This is a no dependency and no_std
lib for tokenizing an expression that supports characters and functions.
- linear in space and time with the size of the input
- simple (< 300 LOC)
- tokens are informative, and allow for visiting arguments in an efficient manner
hello {function_name,arg0,arg1,arg2}
{outer,{inner,a,b},1,2}z
The only special characters are:
\
escape character{
begin function,
argument separator}
end function
A function has a name and a number of arguments: {name,arg,arg}
.
A function with a zero length name and no arguments looks like {}
.
A function with no arguments looks like {name}
.
Functions can be nested, meaning a function's argument can also be a function, ad infinitum.

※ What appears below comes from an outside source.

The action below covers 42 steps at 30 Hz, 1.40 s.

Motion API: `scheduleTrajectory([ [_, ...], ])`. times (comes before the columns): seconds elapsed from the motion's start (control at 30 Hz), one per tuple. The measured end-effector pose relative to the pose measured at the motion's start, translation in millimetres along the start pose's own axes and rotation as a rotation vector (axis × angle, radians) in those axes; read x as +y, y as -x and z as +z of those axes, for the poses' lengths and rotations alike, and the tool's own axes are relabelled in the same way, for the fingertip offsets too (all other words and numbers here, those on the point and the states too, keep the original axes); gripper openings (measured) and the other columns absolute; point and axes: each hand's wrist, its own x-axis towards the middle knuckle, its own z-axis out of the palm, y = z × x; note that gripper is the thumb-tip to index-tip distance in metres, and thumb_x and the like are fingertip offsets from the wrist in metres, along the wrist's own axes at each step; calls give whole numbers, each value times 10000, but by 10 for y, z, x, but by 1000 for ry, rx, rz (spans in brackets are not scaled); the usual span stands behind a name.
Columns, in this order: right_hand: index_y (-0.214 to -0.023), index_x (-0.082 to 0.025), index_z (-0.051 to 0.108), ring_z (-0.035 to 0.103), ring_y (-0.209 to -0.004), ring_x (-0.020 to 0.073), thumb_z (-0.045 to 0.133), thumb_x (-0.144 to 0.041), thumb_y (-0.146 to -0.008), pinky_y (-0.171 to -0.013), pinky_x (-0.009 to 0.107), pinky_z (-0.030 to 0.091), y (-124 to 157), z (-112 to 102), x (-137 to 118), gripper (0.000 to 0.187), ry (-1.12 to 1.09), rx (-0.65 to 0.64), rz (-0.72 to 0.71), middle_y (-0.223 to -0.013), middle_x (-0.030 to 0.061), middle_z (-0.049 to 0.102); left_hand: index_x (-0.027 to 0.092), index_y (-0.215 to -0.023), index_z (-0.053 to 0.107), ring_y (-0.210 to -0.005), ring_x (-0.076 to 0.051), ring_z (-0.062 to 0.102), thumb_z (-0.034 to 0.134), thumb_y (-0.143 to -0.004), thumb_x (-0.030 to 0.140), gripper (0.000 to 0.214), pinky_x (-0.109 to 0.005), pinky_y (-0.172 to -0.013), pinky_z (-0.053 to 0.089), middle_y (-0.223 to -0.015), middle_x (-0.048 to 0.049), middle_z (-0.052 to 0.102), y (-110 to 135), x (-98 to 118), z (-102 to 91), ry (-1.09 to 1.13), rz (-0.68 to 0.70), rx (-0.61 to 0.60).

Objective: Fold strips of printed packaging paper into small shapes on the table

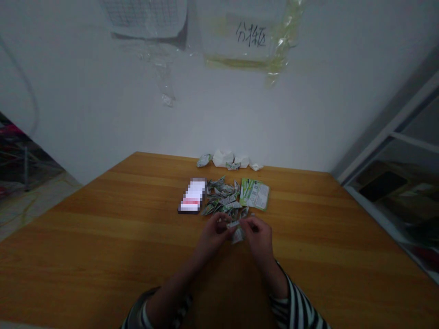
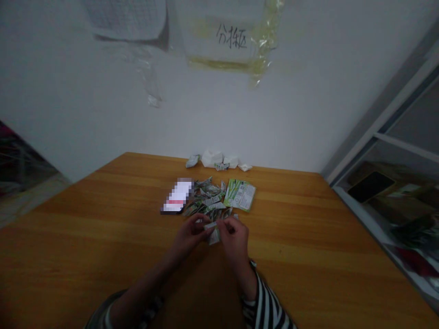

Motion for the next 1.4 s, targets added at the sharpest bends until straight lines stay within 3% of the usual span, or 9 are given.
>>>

A function name is terminated by either }
or ,
but can contain any other character. While a function name is being scanned, everything else (including \
) is treated literally.
The escape character escapes the functionality of the following character. For example, if {
would usually start a function, then \{
will instead emit a character literal.
Only the special characters can be escaped. If something else is escaped, for example \n
, then two character literals are emitted: \
, n
.
When not within a function, it is not necessary to escape ,
or }
. It's redundant, but allowed.
Let's looks at a specific example and its token representation:
Input: {outer,{inner,ab,c},1,2}z
Output:
0 FUNCTION
name: "outer",
number args: 3
delta: 12
first arg delta: 7
1 | FUNCTION
| name: "inner"
| number args: 2,
| delta: 6
| first arg delta: 3
2 | CHARACTER 'a'
3 | CHARACTER 'b'
4 | END_ARG (delta: 2)
5 | CHARACTER 'b'
6 | END_ARG (delta: None)
7 END_ARG (delta: 2)
8 CHARACTER '1'
9 END_ARG (delta: 2)
10 CHARACTER '2'
11 END_ARG (delta: None)
12 CHARACTER 'z'
Every token has an offset
which indicates where in the input string it came from. For example the last token, which is for z
, came from the character at offset 24 of the input string.
Functions and arguments have a delta
. This is the number of tokens to skip forward to reach the next element.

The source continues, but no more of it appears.